### [What needs to be done]
Each line of the data that includes the string "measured" is to be copied out.

(Records from a collection)
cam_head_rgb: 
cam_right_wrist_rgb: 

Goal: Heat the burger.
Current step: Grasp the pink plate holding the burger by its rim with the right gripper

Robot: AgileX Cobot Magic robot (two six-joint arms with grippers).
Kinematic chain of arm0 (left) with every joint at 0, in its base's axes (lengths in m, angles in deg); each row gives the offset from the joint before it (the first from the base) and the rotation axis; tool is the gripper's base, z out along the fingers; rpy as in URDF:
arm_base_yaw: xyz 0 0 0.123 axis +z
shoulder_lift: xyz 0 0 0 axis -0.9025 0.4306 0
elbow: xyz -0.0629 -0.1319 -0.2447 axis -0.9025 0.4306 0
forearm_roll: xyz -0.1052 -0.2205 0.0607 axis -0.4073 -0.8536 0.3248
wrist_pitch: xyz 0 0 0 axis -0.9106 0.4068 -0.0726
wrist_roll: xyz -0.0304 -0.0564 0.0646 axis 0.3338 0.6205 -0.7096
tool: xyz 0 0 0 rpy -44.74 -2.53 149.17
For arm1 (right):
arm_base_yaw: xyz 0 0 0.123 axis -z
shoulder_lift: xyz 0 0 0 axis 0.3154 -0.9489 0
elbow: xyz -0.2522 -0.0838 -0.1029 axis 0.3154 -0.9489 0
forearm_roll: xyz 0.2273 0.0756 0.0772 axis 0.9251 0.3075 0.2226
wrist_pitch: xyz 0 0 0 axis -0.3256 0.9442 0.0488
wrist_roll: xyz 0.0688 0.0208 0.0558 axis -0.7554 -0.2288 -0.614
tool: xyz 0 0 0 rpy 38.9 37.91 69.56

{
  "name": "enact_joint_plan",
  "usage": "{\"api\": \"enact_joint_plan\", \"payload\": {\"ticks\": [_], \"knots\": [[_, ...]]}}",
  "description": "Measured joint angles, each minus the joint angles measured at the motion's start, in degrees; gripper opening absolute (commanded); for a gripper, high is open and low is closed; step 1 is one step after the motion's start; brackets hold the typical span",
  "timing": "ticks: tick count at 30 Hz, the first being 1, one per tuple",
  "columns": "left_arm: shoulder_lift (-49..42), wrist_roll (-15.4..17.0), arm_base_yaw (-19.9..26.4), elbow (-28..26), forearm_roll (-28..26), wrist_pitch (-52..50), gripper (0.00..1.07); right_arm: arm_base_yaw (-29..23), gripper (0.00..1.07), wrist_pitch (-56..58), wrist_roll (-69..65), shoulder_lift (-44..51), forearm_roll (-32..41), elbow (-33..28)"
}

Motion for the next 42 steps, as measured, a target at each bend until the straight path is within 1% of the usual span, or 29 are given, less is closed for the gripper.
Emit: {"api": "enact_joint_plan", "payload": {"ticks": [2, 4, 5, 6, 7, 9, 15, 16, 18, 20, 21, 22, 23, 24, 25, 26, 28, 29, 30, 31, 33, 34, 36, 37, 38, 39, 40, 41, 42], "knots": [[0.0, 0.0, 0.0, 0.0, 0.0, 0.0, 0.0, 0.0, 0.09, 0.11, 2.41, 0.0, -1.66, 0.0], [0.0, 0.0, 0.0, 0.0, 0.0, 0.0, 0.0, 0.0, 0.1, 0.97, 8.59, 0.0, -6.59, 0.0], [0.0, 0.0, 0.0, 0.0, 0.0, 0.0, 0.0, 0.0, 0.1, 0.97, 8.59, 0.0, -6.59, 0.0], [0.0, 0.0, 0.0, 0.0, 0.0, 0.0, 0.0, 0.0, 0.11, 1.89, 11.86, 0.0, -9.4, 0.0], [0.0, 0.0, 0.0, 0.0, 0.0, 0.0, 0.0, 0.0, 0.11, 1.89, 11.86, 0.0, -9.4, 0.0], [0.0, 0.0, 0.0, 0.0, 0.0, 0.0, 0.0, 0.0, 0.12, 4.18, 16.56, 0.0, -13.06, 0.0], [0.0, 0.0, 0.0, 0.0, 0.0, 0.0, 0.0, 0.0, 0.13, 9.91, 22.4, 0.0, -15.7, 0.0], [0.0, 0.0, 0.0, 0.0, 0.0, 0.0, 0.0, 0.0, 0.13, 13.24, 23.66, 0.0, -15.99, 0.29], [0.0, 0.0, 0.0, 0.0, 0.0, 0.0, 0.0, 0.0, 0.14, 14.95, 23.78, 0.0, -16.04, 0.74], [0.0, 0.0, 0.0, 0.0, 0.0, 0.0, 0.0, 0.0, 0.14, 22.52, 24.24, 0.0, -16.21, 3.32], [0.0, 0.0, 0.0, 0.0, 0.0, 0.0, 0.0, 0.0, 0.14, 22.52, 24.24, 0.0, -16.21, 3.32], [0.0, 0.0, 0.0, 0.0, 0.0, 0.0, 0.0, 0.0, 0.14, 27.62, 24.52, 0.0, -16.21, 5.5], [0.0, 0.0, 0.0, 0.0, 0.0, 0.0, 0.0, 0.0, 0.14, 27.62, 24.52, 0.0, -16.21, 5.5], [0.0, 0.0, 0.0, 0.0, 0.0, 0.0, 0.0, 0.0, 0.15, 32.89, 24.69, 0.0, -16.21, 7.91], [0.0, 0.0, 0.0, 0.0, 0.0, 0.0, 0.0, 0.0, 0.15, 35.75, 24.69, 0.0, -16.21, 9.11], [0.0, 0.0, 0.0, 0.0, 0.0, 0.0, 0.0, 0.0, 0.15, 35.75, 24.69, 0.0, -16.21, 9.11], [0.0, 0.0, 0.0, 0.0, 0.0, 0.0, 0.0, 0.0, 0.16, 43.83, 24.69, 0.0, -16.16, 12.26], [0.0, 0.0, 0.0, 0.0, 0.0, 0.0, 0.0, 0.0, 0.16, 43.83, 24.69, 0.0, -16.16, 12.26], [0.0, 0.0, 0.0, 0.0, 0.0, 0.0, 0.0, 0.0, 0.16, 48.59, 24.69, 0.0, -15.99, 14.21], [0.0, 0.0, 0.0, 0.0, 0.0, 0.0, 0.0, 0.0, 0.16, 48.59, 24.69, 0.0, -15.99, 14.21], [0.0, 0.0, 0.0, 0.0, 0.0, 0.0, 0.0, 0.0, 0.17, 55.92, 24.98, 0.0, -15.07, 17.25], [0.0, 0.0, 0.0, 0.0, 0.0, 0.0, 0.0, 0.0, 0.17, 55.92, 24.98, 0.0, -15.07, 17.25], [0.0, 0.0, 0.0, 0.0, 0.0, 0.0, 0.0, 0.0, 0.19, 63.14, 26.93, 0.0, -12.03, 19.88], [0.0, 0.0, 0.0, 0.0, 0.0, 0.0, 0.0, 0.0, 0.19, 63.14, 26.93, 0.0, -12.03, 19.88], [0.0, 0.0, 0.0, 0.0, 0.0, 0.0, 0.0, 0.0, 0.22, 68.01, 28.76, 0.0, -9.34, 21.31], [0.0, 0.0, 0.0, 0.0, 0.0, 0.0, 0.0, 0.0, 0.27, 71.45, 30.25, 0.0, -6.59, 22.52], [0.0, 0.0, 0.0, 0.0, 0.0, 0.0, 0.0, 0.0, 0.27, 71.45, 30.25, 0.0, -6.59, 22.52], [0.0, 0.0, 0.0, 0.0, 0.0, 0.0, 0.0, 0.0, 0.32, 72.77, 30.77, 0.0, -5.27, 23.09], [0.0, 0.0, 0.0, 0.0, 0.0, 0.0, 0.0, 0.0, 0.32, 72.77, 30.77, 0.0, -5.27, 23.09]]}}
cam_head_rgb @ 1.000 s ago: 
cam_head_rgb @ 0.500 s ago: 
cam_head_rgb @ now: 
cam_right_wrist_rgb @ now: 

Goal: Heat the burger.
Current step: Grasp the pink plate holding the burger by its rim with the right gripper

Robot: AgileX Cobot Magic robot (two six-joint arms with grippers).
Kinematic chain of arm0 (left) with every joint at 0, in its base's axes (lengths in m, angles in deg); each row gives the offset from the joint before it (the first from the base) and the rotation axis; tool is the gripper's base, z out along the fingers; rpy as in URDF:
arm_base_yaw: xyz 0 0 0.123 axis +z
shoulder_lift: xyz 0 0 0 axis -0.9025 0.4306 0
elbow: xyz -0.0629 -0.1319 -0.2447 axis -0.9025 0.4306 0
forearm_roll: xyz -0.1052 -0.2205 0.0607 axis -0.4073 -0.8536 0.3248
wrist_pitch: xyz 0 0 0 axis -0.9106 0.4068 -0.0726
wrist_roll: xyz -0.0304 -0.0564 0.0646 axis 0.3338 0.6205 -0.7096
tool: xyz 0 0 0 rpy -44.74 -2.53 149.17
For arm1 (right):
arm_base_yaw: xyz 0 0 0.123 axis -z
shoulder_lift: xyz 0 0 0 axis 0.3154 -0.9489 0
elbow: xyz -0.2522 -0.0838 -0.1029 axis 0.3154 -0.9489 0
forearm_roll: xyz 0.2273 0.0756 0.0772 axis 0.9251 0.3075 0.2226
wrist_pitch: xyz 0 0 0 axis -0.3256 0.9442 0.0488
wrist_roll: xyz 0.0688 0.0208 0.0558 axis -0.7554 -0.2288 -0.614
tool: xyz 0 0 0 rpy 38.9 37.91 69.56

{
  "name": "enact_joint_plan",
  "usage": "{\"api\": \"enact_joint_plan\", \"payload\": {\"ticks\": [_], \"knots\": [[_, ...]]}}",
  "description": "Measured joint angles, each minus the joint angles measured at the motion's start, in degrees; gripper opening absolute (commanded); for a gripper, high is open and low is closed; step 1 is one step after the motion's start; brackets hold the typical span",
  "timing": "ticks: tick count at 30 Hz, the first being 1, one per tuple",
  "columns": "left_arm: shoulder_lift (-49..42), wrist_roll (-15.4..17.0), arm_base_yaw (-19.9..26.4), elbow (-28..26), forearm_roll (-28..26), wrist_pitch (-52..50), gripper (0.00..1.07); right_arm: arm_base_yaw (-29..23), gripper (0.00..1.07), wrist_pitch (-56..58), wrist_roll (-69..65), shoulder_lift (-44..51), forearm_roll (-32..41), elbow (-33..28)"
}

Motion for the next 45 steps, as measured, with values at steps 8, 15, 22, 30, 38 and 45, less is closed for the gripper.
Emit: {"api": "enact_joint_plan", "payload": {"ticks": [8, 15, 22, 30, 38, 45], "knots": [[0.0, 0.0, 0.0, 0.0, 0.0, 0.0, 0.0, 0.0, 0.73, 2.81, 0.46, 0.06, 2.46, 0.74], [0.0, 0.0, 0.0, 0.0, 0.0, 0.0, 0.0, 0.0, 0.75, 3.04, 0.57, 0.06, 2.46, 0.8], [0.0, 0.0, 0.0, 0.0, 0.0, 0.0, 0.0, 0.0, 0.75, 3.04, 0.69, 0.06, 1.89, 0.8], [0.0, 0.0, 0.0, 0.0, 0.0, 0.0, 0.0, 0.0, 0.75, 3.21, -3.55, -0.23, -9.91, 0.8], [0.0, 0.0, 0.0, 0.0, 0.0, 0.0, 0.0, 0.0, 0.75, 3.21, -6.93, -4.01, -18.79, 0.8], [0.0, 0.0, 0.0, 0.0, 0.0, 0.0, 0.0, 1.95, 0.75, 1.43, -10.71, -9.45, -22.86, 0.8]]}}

### [Solution to the problem]
  "description": "Measured joint angles, each minus the joint angles measured at the motion's start, in degrees; gripper opening absolute (commanded); for a gripper, high is open and low is closed; step 1 is one step after the motion's start; brackets hold the typical span",
Motion for the next 42 steps, as measured, a target at each bend until the straight path is within 1% of the usual span, or 29 are given, less is closed for the gripper.
  "description": "Measured joint angles, each minus the joint angles measured at the motion's start, in degrees; gripper opening absolute (commanded); for a gripper, high is open and low is closed; step 1 is one step after the motion's start; brackets hold the typical span",
Motion for the next 45 steps, as measured, with values at steps 8, 15, 22, 30, 38 and 45, less is closed for the gripper.

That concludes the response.